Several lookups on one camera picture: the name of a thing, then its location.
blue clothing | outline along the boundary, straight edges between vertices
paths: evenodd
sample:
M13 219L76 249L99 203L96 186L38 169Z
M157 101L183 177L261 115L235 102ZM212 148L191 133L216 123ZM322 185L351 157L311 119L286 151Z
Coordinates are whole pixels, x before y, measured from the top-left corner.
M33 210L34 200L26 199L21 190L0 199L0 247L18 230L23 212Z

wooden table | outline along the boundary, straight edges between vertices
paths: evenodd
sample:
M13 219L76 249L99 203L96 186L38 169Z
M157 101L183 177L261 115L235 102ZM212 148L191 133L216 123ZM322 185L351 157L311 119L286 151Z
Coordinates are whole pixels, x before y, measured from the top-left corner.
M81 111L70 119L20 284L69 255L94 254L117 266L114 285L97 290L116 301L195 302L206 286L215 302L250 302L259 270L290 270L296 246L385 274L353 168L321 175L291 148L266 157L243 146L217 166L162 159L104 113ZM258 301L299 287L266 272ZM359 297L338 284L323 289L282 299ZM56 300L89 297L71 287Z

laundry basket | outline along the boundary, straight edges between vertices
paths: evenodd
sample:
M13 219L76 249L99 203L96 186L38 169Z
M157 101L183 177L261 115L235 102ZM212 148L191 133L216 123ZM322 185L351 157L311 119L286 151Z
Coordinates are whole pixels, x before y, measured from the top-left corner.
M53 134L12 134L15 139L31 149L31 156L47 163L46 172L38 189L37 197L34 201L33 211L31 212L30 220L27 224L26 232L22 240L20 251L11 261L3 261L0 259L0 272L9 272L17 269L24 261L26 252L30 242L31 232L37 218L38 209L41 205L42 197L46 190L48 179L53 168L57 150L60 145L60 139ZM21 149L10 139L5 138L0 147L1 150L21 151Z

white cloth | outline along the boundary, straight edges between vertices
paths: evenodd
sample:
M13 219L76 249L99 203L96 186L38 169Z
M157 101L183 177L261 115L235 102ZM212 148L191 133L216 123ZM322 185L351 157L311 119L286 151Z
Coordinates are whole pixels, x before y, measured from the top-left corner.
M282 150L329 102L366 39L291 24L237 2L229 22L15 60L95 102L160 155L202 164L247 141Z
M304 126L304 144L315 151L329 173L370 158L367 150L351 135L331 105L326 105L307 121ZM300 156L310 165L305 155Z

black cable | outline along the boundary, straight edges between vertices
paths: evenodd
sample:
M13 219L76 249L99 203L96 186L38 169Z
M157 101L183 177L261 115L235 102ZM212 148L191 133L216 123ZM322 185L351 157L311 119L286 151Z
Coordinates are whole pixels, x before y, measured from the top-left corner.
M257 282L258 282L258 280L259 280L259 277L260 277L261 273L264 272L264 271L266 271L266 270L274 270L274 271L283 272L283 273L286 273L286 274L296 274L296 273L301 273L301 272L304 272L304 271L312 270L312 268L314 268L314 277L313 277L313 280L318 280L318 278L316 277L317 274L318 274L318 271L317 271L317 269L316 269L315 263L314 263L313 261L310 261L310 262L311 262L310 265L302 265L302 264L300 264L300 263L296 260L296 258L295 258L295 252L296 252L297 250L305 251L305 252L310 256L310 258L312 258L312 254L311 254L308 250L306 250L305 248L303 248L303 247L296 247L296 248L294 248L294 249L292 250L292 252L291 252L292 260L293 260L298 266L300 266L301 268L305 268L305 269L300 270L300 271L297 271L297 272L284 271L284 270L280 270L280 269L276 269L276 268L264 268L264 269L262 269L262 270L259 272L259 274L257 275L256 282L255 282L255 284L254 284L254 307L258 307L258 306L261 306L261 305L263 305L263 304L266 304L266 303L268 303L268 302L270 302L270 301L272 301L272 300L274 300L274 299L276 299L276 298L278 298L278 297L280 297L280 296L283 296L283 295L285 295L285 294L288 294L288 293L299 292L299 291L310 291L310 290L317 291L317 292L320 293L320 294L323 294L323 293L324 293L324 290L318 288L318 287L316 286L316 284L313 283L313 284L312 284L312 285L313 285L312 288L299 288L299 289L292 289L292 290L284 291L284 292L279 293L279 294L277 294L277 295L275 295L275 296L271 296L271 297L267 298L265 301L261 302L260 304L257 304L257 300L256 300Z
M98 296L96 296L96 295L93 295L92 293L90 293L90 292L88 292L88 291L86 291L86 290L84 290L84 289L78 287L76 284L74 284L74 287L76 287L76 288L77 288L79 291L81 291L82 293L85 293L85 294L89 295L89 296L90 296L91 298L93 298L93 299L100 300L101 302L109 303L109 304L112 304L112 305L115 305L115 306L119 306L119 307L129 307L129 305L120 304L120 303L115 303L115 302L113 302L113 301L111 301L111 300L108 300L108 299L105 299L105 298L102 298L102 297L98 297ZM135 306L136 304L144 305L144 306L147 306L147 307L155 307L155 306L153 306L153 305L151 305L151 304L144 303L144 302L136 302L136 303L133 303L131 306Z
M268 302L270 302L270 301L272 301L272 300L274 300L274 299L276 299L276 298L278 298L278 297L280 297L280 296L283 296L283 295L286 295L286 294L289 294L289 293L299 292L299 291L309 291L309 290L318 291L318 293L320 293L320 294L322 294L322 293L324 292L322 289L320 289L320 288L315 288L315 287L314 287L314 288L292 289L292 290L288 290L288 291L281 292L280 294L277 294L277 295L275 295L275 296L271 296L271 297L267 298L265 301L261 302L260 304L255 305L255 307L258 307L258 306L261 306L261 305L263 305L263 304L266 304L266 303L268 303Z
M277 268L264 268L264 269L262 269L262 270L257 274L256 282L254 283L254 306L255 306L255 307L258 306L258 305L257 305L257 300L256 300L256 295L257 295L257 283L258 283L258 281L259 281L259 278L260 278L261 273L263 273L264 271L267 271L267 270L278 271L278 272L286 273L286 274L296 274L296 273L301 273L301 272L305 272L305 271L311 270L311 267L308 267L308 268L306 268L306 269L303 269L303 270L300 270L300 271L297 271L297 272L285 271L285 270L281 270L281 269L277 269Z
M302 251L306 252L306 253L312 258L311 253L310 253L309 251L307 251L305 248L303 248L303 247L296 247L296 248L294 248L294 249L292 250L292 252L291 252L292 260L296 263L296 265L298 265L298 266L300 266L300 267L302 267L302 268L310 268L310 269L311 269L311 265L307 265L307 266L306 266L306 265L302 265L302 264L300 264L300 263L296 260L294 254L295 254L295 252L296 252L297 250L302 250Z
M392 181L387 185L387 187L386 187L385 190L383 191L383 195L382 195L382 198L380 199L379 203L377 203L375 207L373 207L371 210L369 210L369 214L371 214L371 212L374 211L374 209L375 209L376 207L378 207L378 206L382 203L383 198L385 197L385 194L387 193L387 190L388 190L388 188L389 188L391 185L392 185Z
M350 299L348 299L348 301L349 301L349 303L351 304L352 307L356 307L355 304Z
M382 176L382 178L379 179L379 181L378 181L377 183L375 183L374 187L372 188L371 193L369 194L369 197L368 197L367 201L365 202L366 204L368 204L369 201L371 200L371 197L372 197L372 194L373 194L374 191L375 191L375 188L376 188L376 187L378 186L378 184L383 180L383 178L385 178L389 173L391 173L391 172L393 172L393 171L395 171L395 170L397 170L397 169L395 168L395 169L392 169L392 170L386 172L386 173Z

★ ★ ★

Return the material in full, restating each entry word for word.

→ SOLVED EXERCISE:
Several lookups on one camera picture: the name of a thing, then its location.
blue clothing | outline along the boundary, straight edges between vertices
paths: evenodd
sample:
M13 219L76 249L99 203L96 186L38 169Z
M157 101L183 177L261 115L235 102ZM212 148L191 133L216 123ZM322 185L351 157L311 119L286 151Z
Coordinates are whole pixels, x before y, measured from the top-left corner.
M33 210L34 200L26 199L21 190L0 199L0 247L18 230L23 212Z

wooden table | outline along the boundary, straight edges between vertices
paths: evenodd
sample:
M13 219L76 249L99 203L96 186L38 169Z
M157 101L183 177L261 115L235 102ZM212 148L191 133L216 123ZM322 185L351 157L311 119L286 151Z
Coordinates are whole pixels, x before y, measured from the top-left corner.
M81 111L70 119L20 284L69 255L94 254L117 266L114 285L97 290L116 301L195 302L206 286L215 302L250 302L259 270L290 270L296 246L385 274L353 168L321 175L291 148L266 157L243 146L217 166L162 159L104 113ZM258 301L299 287L266 272ZM359 297L338 284L323 289L282 299ZM56 300L89 297L71 287Z

laundry basket | outline along the boundary, straight edges between vertices
paths: evenodd
sample:
M13 219L76 249L99 203L96 186L38 169Z
M157 101L183 177L261 115L235 102ZM212 148L191 133L216 123ZM322 185L351 157L311 119L286 151Z
Coordinates are whole pixels, x before y, measured from the top-left corner.
M53 134L12 134L15 139L31 149L31 156L47 163L46 172L38 189L37 197L34 201L33 211L31 212L30 220L27 224L26 232L22 240L20 251L11 261L3 261L0 259L0 272L9 272L17 269L24 261L26 252L30 242L31 232L37 218L38 209L41 205L42 197L46 190L48 179L53 168L57 150L60 145L60 139ZM21 149L10 139L5 138L0 147L1 150L21 151Z

white cloth | outline along the boundary, straight edges between vertices
paths: evenodd
sample:
M13 219L76 249L99 203L96 186L38 169Z
M157 101L183 177L261 115L235 102ZM212 148L191 133L216 123ZM322 185L351 157L311 119L286 151Z
Coordinates are whole pixels, x before y, measured from the top-left corner.
M282 150L329 102L366 39L291 24L237 2L229 22L15 60L95 102L160 155L202 164L247 141Z
M304 126L304 144L315 151L329 173L370 158L367 150L351 135L331 105L326 105L307 121ZM300 156L310 165L305 155Z

black cable | outline along the boundary, straight edges between vertices
paths: evenodd
sample:
M13 219L76 249L99 203L96 186L38 169Z
M157 101L183 177L261 115L235 102ZM212 148L191 133L216 123ZM322 185L351 157L311 119L286 151Z
Coordinates are whole pixels, x before y, measured from the top-left corner.
M257 282L258 282L258 280L259 280L259 277L260 277L261 273L264 272L264 271L266 271L266 270L274 270L274 271L283 272L283 273L286 273L286 274L296 274L296 273L301 273L301 272L304 272L304 271L312 270L312 268L314 268L314 277L313 277L313 280L318 280L318 278L316 277L317 274L318 274L318 271L317 271L317 269L316 269L315 263L314 263L313 261L310 261L310 262L311 262L310 265L302 265L302 264L300 264L300 263L296 260L296 258L295 258L295 252L296 252L297 250L305 251L305 252L310 256L310 258L312 258L312 254L311 254L308 250L306 250L305 248L303 248L303 247L296 247L296 248L294 248L294 249L292 250L292 252L291 252L292 260L293 260L298 266L300 266L301 268L305 268L305 269L300 270L300 271L297 271L297 272L284 271L284 270L280 270L280 269L276 269L276 268L264 268L264 269L262 269L262 270L259 272L259 274L257 275L256 282L255 282L255 284L254 284L254 307L258 307L258 306L261 306L261 305L263 305L263 304L266 304L266 303L268 303L268 302L270 302L270 301L272 301L272 300L274 300L274 299L276 299L276 298L278 298L278 297L280 297L280 296L283 296L283 295L285 295L285 294L288 294L288 293L299 292L299 291L310 291L310 290L317 291L317 292L320 293L320 294L323 294L323 293L324 293L324 290L318 288L318 287L316 286L316 284L313 283L313 284L312 284L312 285L313 285L312 288L299 288L299 289L292 289L292 290L284 291L284 292L279 293L279 294L277 294L277 295L275 295L275 296L271 296L271 297L267 298L265 301L261 302L260 304L257 304L257 300L256 300Z
M98 296L96 296L96 295L93 295L92 293L90 293L90 292L88 292L88 291L86 291L86 290L84 290L84 289L78 287L76 284L74 284L74 287L76 287L76 288L77 288L79 291L81 291L82 293L85 293L85 294L89 295L89 296L90 296L91 298L93 298L93 299L100 300L101 302L109 303L109 304L112 304L112 305L115 305L115 306L119 306L119 307L129 307L129 305L120 304L120 303L115 303L115 302L113 302L113 301L111 301L111 300L108 300L108 299L105 299L105 298L102 298L102 297L98 297ZM135 306L136 304L144 305L144 306L147 306L147 307L155 307L155 306L153 306L153 305L151 305L151 304L144 303L144 302L136 302L136 303L133 303L131 306Z
M268 302L270 302L270 301L272 301L272 300L274 300L274 299L276 299L276 298L278 298L278 297L280 297L280 296L283 296L283 295L286 295L286 294L289 294L289 293L299 292L299 291L309 291L309 290L318 291L318 293L320 293L320 294L322 294L322 293L324 292L322 289L320 289L320 288L315 288L315 287L314 287L314 288L292 289L292 290L288 290L288 291L281 292L280 294L277 294L277 295L275 295L275 296L271 296L271 297L267 298L265 301L261 302L260 304L255 305L255 307L258 307L258 306L261 306L261 305L263 305L263 304L266 304L266 303L268 303Z
M277 268L264 268L264 269L262 269L262 270L257 274L256 282L254 283L254 306L255 306L255 307L258 306L258 305L257 305L257 300L256 300L256 295L257 295L257 283L258 283L258 281L259 281L259 278L260 278L261 273L263 273L264 271L267 271L267 270L278 271L278 272L286 273L286 274L296 274L296 273L301 273L301 272L305 272L305 271L311 270L311 267L308 267L308 268L306 268L306 269L303 269L303 270L300 270L300 271L297 271L297 272L285 271L285 270L281 270L281 269L277 269Z
M302 251L306 252L306 253L312 258L311 253L310 253L309 251L307 251L305 248L303 248L303 247L296 247L296 248L294 248L294 249L292 250L292 252L291 252L292 260L296 263L296 265L298 265L298 266L300 266L300 267L302 267L302 268L310 268L310 269L311 269L311 265L307 265L307 266L306 266L306 265L302 265L302 264L300 264L300 263L296 260L294 254L295 254L295 252L296 252L297 250L302 250Z
M392 181L387 185L387 187L386 187L385 190L383 191L383 195L382 195L382 198L380 199L379 203L377 203L375 207L373 207L371 210L369 210L369 214L371 214L371 212L374 211L374 209L375 209L376 207L378 207L378 206L382 203L383 198L385 197L385 194L387 193L387 190L388 190L388 188L389 188L391 185L392 185Z
M350 299L348 299L348 301L349 301L349 303L351 304L352 307L356 307L355 304Z
M382 176L382 178L379 179L379 181L378 181L377 183L375 183L374 187L372 188L371 193L369 194L369 197L368 197L367 201L365 202L366 204L368 204L369 201L371 200L371 197L372 197L372 194L373 194L374 191L375 191L375 188L376 188L376 187L378 186L378 184L383 180L383 178L385 178L389 173L391 173L391 172L393 172L393 171L395 171L395 170L397 170L397 169L395 168L395 169L392 169L392 170L386 172L386 173Z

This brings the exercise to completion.